## PROBLEM DETAILS
Begin with the line containing "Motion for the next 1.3" and end with the last line of the data below; return those lines exactly, and only those.

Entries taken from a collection
━━━

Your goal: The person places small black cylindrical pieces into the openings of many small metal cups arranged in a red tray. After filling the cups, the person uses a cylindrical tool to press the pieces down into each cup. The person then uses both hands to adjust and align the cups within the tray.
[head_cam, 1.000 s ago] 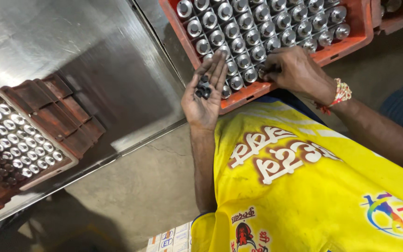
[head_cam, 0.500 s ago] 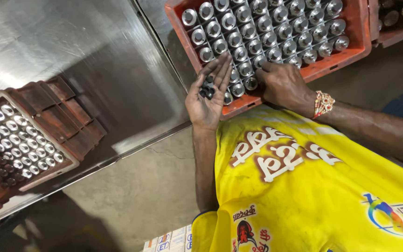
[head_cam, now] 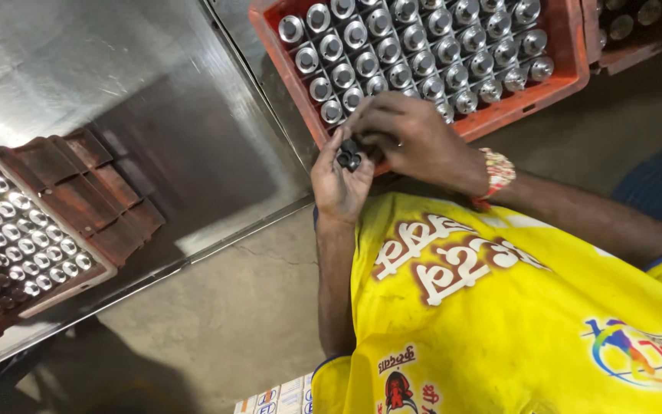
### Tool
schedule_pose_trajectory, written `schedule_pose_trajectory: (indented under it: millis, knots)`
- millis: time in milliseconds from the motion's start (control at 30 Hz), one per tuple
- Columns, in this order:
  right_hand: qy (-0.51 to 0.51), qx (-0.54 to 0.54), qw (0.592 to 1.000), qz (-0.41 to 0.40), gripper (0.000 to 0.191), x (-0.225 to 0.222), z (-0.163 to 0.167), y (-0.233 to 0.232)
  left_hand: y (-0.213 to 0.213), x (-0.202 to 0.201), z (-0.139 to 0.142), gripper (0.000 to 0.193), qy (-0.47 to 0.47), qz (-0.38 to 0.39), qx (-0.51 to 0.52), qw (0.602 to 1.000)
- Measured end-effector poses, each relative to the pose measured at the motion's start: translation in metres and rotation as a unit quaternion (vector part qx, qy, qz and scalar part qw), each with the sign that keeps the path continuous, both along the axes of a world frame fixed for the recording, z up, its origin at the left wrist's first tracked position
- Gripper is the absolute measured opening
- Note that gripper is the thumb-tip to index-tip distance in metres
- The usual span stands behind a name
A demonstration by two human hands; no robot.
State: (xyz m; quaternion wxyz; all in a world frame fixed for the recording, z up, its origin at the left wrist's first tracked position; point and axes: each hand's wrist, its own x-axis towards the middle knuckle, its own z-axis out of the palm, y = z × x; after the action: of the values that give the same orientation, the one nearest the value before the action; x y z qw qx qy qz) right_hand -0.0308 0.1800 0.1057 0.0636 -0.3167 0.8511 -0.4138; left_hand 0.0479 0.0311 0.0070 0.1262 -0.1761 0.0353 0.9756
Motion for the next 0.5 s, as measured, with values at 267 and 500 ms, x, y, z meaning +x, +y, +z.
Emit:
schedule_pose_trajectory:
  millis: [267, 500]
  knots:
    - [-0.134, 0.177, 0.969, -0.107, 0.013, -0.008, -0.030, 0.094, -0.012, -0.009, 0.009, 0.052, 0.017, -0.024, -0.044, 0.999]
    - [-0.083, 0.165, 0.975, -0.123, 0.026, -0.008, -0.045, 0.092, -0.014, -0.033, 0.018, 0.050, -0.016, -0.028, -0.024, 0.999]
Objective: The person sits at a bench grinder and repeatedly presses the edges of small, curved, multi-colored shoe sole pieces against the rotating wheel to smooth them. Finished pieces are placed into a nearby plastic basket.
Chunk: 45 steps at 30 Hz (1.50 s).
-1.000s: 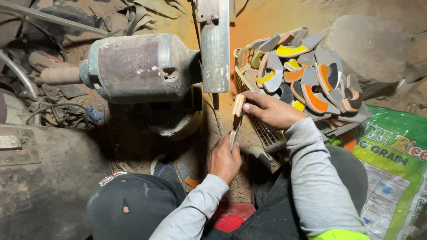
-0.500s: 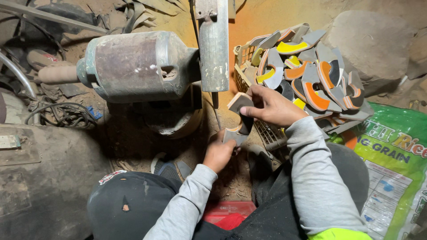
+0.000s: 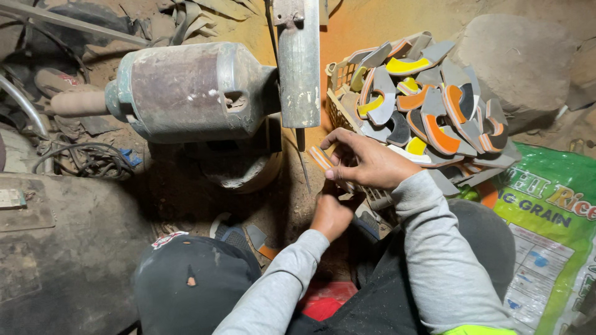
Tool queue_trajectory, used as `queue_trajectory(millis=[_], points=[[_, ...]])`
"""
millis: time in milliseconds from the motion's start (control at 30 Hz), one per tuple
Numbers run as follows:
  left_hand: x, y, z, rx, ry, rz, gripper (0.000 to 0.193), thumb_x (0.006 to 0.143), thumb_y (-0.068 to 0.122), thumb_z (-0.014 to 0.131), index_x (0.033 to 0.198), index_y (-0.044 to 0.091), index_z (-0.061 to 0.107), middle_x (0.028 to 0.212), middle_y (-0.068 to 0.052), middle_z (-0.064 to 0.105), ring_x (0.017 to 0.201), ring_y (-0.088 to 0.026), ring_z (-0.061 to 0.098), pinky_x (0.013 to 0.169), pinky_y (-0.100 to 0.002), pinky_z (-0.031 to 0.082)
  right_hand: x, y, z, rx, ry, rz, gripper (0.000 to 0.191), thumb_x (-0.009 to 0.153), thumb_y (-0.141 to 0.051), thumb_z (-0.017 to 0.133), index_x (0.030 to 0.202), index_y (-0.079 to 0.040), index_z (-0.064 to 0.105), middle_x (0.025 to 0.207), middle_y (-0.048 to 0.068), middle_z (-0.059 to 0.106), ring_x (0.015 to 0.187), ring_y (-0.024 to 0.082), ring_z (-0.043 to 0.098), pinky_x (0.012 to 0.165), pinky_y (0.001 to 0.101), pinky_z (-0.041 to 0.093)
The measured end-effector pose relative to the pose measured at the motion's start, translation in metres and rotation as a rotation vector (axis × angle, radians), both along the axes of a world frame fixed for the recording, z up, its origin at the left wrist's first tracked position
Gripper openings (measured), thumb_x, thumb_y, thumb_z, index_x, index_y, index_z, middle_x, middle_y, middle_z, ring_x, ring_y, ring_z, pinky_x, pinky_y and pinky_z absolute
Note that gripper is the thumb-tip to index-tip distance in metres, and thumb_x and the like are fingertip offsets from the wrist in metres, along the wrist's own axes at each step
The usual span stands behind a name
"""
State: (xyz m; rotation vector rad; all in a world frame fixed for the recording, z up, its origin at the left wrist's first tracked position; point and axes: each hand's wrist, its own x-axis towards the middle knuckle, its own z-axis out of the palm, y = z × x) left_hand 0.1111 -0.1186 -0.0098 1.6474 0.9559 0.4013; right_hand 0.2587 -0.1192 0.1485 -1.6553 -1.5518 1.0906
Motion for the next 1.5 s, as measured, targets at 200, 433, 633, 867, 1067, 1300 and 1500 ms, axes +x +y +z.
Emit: queue_trajectory(millis=[200, 433, 633, 867, 1067, 1300, 1500], points=[[0.016, 0.001, 0.006, -0.189, -0.318, -0.022, 0.036, 0.089, 0.020, 0.076, 0.116, -0.003, 0.070, 0.110, -0.014, 0.078, 0.102, -0.022, 0.075, 0.085, -0.034, 0.057, 0.001, 0.005, 0.004, -0.029, -0.001, -0.022, 0.049, 0.089, -0.027, 0.074, 0.132, -0.008, 0.059, 0.091, 0.009, 0.071, 0.083, 0.016, 0.065, 0.073, 0.0331, 0.055], [0.028, 0.007, 0.015, -0.183, -0.423, -0.012, 0.042, 0.089, 0.019, 0.075, 0.123, -0.003, 0.063, 0.114, -0.014, 0.073, 0.103, -0.021, 0.070, 0.085, -0.034, 0.056, 0.001, 0.013, 0.000, 0.101, -0.059, -0.010, 0.049, 0.090, -0.023, 0.072, 0.134, -0.005, 0.060, 0.111, 0.012, 0.074, 0.102, 0.019, 0.071, 0.089, 0.0336, 0.055], [0.029, 0.009, 0.017, -0.150, -0.442, -0.024, 0.037, 0.091, 0.017, 0.074, 0.121, -0.004, 0.066, 0.112, -0.013, 0.075, 0.102, -0.021, 0.071, 0.086, -0.034, 0.057, 0.000, 0.017, 0.002, 0.088, -0.057, -0.026, 0.049, 0.090, -0.022, 0.072, 0.134, -0.005, 0.060, 0.112, 0.013, 0.075, 0.103, 0.019, 0.071, 0.090, 0.0335, 0.055], [0.027, 0.012, 0.014, -0.266, -0.455, -0.036, 0.035, 0.091, 0.015, 0.073, 0.119, -0.004, 0.067, 0.111, -0.012, 0.075, 0.101, -0.019, 0.071, 0.087, -0.034, 0.057, -0.004, 0.022, -0.001, 0.063, -0.081, -0.074, 0.048, 0.090, -0.022, 0.072, 0.133, -0.004, 0.061, 0.109, 0.014, 0.076, 0.099, 0.021, 0.072, 0.088, 0.0341, 0.056], [0.021, 0.016, 0.003, -0.331, -0.469, -0.054, 0.035, 0.084, 0.005, 0.070, 0.117, -0.007, 0.068, 0.110, -0.014, 0.075, 0.102, -0.021, 0.070, 0.091, -0.033, 0.056, -0.005, 0.025, -0.009, 0.100, -0.119, -0.098, 0.050, 0.089, -0.024, 0.073, 0.132, -0.001, 0.061, 0.108, 0.018, 0.075, 0.097, 0.025, 0.072, 0.087, 0.0364, 0.056], [0.005, 0.022, 0.000, -0.356, -0.426, -0.058, 0.043, 0.076, 0.001, 0.062, 0.117, -0.007, 0.065, 0.109, -0.014, 0.073, 0.101, -0.022, 0.068, 0.091, -0.033, 0.055, -0.008, 0.029, -0.017, 0.114, -0.195, -0.143, 0.052, 0.089, -0.028, 0.071, 0.130, 0.002, 0.060, 0.107, 0.022, 0.073, 0.097, 0.031, 0.073, 0.085, 0.0384, 0.055], [-0.011, 0.035, 0.010, -0.460, -0.564, -0.215, 0.038, 0.088, 0.008, 0.066, 0.123, -0.005, 0.064, 0.116, -0.010, 0.072, 0.107, -0.018, 0.067, 0.098, -0.032, 0.053, -0.004, 0.033, -0.026, 0.105, -0.158, -0.174, 0.051, 0.093, -0.026, 0.064, 0.134, 0.004, 0.059, 0.111, 0.025, 0.073, 0.103, 0.034, 0.072, 0.091, 0.0392, 0.054]])
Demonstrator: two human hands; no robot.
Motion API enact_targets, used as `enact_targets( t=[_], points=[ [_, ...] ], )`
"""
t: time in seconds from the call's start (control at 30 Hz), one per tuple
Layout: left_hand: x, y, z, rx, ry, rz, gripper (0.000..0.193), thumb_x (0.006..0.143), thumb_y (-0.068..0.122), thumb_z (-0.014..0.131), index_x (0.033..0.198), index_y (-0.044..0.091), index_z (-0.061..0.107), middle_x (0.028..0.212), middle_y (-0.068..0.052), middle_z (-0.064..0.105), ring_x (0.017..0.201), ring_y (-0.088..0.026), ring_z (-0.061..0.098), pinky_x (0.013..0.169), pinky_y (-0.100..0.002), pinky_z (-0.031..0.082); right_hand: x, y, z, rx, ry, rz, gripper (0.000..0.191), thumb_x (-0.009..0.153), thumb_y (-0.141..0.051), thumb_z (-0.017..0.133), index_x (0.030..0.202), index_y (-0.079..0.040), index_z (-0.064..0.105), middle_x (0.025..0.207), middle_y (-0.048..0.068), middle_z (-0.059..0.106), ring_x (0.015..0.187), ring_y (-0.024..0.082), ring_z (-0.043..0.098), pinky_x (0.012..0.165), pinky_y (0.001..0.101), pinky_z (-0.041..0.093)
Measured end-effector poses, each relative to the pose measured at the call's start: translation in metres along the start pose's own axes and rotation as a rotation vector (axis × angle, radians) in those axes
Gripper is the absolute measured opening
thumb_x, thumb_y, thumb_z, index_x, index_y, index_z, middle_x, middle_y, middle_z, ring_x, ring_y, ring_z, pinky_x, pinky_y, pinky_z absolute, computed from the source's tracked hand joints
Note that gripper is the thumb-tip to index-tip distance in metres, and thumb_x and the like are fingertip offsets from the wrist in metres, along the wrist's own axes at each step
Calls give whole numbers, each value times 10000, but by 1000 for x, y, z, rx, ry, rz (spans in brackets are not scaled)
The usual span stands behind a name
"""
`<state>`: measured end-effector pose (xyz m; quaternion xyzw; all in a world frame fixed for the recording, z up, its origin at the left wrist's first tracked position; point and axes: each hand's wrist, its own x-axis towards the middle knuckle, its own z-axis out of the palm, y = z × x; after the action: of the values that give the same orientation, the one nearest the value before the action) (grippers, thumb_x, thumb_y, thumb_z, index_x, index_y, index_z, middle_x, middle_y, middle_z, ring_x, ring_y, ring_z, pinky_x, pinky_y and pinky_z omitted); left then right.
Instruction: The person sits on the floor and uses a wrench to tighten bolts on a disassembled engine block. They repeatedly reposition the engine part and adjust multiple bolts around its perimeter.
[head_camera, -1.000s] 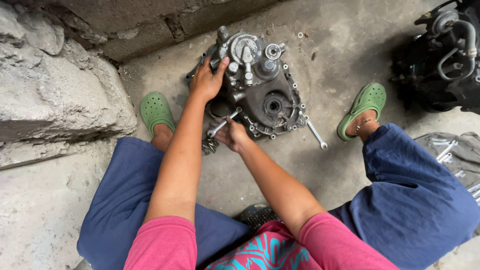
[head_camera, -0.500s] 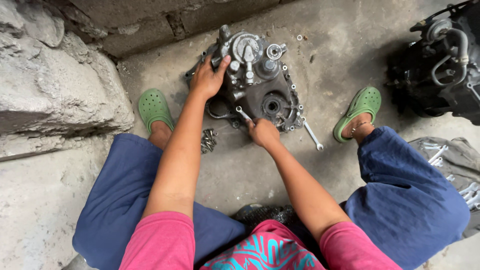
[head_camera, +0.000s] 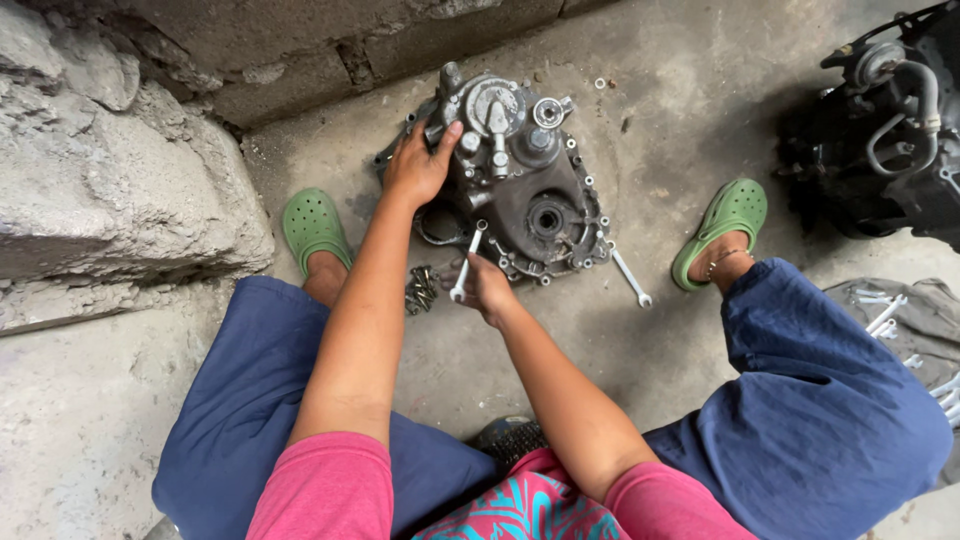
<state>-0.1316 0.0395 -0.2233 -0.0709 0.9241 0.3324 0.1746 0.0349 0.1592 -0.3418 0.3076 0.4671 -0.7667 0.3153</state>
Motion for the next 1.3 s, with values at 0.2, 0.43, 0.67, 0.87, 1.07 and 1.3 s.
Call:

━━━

## TASK RESPONSE
Motion for the next 1.3 s, with values at 0.2, 0.43, 0.67, 0.87, 1.07 and 1.3 s.
Call:

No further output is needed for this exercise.